Exercise brief>
Retype every line from the start of the data down to and including the line with "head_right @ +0". Skip the pictures.

#####

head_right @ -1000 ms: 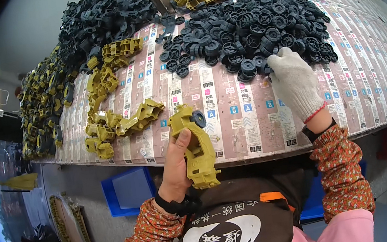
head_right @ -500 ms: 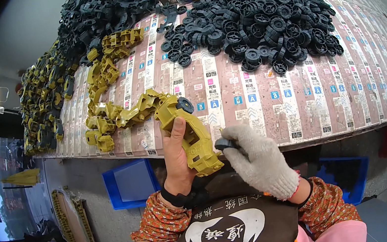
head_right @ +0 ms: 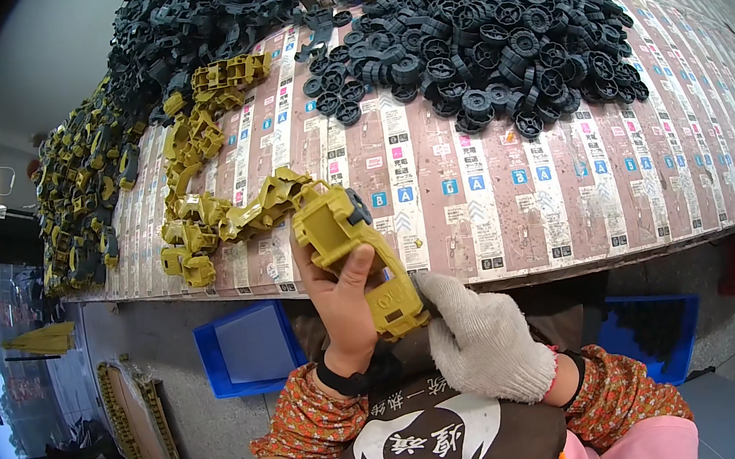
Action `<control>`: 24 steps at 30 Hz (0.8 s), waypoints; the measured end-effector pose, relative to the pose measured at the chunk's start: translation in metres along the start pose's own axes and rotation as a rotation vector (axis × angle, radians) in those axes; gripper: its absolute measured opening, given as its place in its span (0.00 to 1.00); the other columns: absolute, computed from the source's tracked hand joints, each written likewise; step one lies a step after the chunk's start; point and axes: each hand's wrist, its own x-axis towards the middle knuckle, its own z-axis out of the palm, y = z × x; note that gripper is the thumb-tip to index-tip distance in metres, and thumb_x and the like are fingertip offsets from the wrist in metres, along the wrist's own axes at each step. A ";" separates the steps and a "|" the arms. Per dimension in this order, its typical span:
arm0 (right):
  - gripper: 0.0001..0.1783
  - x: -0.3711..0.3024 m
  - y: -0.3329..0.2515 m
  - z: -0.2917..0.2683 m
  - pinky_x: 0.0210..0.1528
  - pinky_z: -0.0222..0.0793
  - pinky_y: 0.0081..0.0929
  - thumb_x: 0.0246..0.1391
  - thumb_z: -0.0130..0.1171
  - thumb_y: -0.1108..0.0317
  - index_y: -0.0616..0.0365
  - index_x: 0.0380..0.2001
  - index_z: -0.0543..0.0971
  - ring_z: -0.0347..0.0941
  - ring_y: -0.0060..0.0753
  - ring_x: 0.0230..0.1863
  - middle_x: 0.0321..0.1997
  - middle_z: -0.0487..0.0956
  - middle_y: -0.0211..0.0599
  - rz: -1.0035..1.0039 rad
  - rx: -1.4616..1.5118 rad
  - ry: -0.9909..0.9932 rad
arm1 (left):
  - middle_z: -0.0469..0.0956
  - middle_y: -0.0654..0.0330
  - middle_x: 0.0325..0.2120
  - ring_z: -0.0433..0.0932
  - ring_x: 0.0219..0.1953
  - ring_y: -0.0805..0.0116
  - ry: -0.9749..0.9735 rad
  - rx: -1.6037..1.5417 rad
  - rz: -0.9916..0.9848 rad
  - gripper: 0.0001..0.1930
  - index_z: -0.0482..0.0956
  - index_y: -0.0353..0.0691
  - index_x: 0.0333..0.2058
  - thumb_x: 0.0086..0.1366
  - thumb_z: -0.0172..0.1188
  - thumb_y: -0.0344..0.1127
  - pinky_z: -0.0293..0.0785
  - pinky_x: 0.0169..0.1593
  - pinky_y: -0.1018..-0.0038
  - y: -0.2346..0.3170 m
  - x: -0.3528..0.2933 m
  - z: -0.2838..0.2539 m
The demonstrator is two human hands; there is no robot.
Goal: The person sits at a table and repeatedly picks up yellow plastic frames and black circular inserts. They press the black inserts into the yellow frames by hand, one at a time, and place the assembled units back on the table. The task involves repetitive manual assembly of small plastic components.
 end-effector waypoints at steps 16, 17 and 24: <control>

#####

Reply>
head_right @ -1000 ms: 
head_right @ -500 ms: 
head_right @ +0 ms: 

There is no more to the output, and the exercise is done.